● **WHAT THIS TASK INVOLVES**
Count every line of the listing where the string "path" occurs, and reply with the count alone.

::: DATASET RECORDS :::

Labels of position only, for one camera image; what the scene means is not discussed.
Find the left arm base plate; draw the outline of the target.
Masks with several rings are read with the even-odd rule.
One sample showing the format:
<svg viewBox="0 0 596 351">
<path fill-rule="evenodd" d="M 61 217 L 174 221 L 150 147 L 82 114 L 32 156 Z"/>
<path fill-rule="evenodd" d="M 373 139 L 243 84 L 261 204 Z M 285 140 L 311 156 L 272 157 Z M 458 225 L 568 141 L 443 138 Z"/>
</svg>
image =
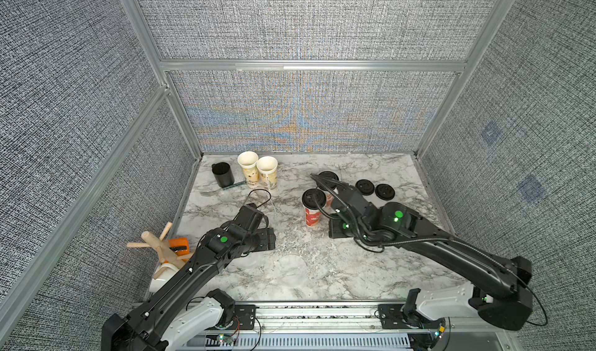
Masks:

:::

● **SOLUTION TO THIS PROBLEM**
2